Have you stopped to catch your breath after walking up a flight of stairs, even though you are physically fit? Or do you find that you are feeling exhausted? If so, this could be a sign of iron deficiency. Iron deficiency is one of the most common nutrient deficiencies. Iron is a very important mineral that helps in transporting oxygen throughout the body. Though all of your cells contain some iron, the most iron is found in your red blood cells. Iron is an important component of haemoglobin that accounts for two-thirds of the body’s iron. Iron creates energy from nutrients and it contributes to the transmission of nerve impulses. Your body stores excess iron for future use.

Most people get their necessary supply of iron from their regular diets. If you are vegetarian, you might need to take iron supplements like Omega 3 6 9 as the body absorbs the iron found in meat better than it does from plants.

There are other conditions due to which your body might need more iron, they are:

You Are Pregnant

Women tend to need more iron in their diets, as menstruation depletes the iron stored in the body. Women between the ages 19 to 50 need about 18mg of iron per day while men of the same age can make do with about 8mg of iron. However for women who are pregnant the recommended dietary allowance is 27mg per day.

You Have A Baby

When in the womb, babies build stores of excess iron that they get from their mother. This comes of use in the first six months post birth when they are nursing. Once they hit 6 months, you should include an iron rich diet. If your baby is bottle fed, paediatricians suggest using an iron rich formula.

Blood Loss

If you are a regular blood donor or have bleeding due to ulcers, you are at risk of being deficient in iron. In such cases your doctor may recommend iron supplements to regulate your iron intake.

You Are On Dialysis

The kidneys make a hormone called erythropoietin, a hormone that tells the body to make red blood cells. However, if the kidneys are not functioning well this could lead to anaemia. Patients on dialysis may lose small amounts of blood and the diets for dialysis patients often limit the intake of iron. Also some of the medications may interfere with the body’s ability to absorb iron.

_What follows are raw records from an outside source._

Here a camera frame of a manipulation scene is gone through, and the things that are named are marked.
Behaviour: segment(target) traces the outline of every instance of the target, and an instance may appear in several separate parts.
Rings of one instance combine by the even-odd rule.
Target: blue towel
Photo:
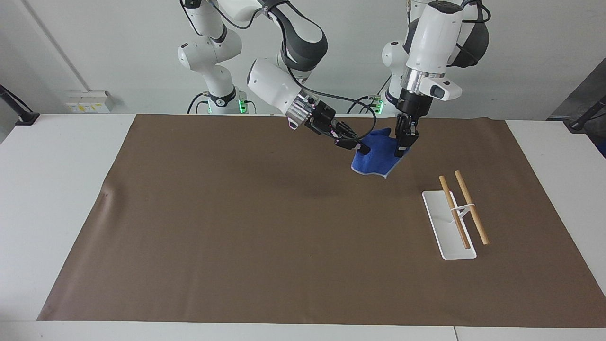
[[[391,134],[391,128],[384,128],[374,130],[363,138],[362,142],[370,147],[370,153],[364,155],[356,152],[351,162],[351,169],[362,175],[375,174],[387,179],[391,170],[402,160],[393,156],[398,141],[389,137],[389,134]]]

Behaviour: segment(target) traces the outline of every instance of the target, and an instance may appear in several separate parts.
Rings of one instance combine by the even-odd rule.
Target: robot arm
[[[409,25],[404,44],[408,60],[396,105],[400,111],[396,124],[396,157],[402,157],[418,139],[416,126],[420,117],[428,114],[433,98],[448,101],[461,96],[462,89],[445,77],[446,68],[473,66],[484,55],[488,32],[481,22],[481,7],[484,8],[480,0],[465,0],[463,5],[432,1],[422,10],[420,18]],[[476,15],[479,20],[466,21],[465,15]],[[467,28],[463,30],[464,22],[473,24],[465,24]]]
[[[204,77],[208,85],[210,111],[241,113],[246,94],[233,85],[229,70],[217,65],[242,52],[240,37],[226,28],[211,3],[204,0],[185,0],[182,6],[201,38],[180,46],[179,61],[184,67]]]
[[[280,28],[283,38],[276,63],[301,81],[307,80],[328,51],[324,31],[290,1],[231,0],[224,2],[223,9],[239,21],[248,21],[259,11],[272,20]]]
[[[351,127],[335,119],[334,109],[307,93],[290,75],[268,61],[257,59],[253,63],[247,84],[262,100],[285,114],[292,129],[304,124],[318,135],[333,138],[339,147],[356,149],[364,155],[370,152]]]

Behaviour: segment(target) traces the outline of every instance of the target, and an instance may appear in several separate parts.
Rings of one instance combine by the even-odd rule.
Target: brown paper sheet
[[[606,327],[507,125],[420,131],[384,180],[283,118],[139,115],[38,319]],[[492,241],[467,221],[475,260],[441,259],[421,197],[445,174],[462,201],[456,169]]]

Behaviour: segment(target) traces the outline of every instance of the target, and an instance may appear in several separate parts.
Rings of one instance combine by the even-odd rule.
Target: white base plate
[[[453,199],[454,205],[458,206],[452,192],[450,192],[450,196]],[[436,236],[442,258],[446,260],[476,258],[478,255],[469,238],[465,222],[461,220],[463,230],[465,230],[465,236],[471,246],[469,249],[465,249],[465,246],[463,246],[463,241],[461,240],[461,235],[459,235],[456,224],[454,222],[451,223],[451,221],[453,221],[453,216],[450,212],[450,207],[448,206],[444,192],[425,191],[423,192],[423,201],[425,201],[429,221],[433,228],[433,234]]]

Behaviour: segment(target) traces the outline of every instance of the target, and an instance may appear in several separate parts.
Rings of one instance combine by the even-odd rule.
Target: wooden dowel
[[[453,214],[454,222],[456,223],[457,229],[459,229],[459,234],[461,235],[461,240],[463,241],[463,245],[465,249],[471,248],[469,245],[469,241],[467,240],[467,236],[465,235],[465,230],[463,230],[463,224],[461,223],[461,218],[459,217],[459,212],[457,210],[453,210],[455,208],[455,203],[453,202],[453,198],[450,196],[450,189],[448,188],[448,184],[446,183],[446,178],[443,175],[440,175],[440,183],[442,184],[442,189],[444,190],[444,195],[446,195],[446,201],[448,202],[448,206],[450,207],[450,212]]]
[[[461,174],[461,172],[456,170],[454,172],[454,175],[455,175],[457,181],[459,182],[459,186],[461,187],[461,191],[463,192],[463,196],[465,197],[466,202],[468,204],[473,203],[473,201],[471,199],[471,194],[469,193],[469,190],[467,189],[467,185],[465,184],[465,180],[463,180],[463,175]],[[470,206],[470,209],[471,209],[471,217],[473,218],[473,222],[476,224],[478,233],[480,233],[480,238],[482,239],[482,243],[484,245],[490,244],[490,240],[488,239],[486,230],[484,230],[484,225],[482,225],[482,222],[480,221],[480,216],[478,215],[478,210],[476,209],[476,206],[475,205]]]

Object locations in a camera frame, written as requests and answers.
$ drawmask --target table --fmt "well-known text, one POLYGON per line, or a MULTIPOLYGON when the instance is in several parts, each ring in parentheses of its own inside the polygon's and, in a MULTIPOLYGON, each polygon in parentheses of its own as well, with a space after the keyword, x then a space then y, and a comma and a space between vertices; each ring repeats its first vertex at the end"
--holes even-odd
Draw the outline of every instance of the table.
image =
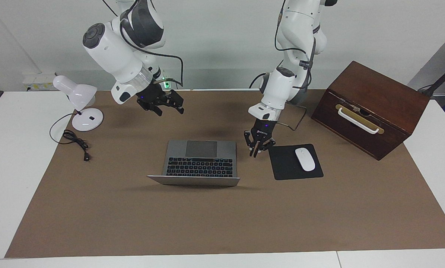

If You Are Anaemic And Experience Fatigue

The dietary allowance for iron intake differs depending on age and gender. When your body is deficient in iron, it is unable to make enough healthy red blood cells that carry oxygen. A decrease in the number of red blood cells is called iron deficiency anaemia. This leads to exhaustion and fatigue and it can affect the functioning of your brain to your immune system. Iron is also vital to maintain healthy cells, skin, hair and nails. Iron supplements like Feroglobin are gentle on the stomach. The Folate and B12 help reduce fatigue and it contributes to the formation of red blood cells.

If your body is low on iron try eating a diet of iron rich foods like dark leafy vegetables, fortified cereals, red meat, dried fruits and beans. If this is not sufficient, your doctor might prescribe an iron supplement. If you are pregnant, your prenatal vitamins usually include iron.

Iron supplements can cause side effects like  nausea or stomach upset, vomiting, diarrhoea, constipation and dark stools. Constipation is a common symptom in pregnant women. Adding extra fibre to your diet may relieve these iron-related symptoms. It is not safe for adults to take more than 45mg of iron a day. In children, an overdose of iron can be toxic.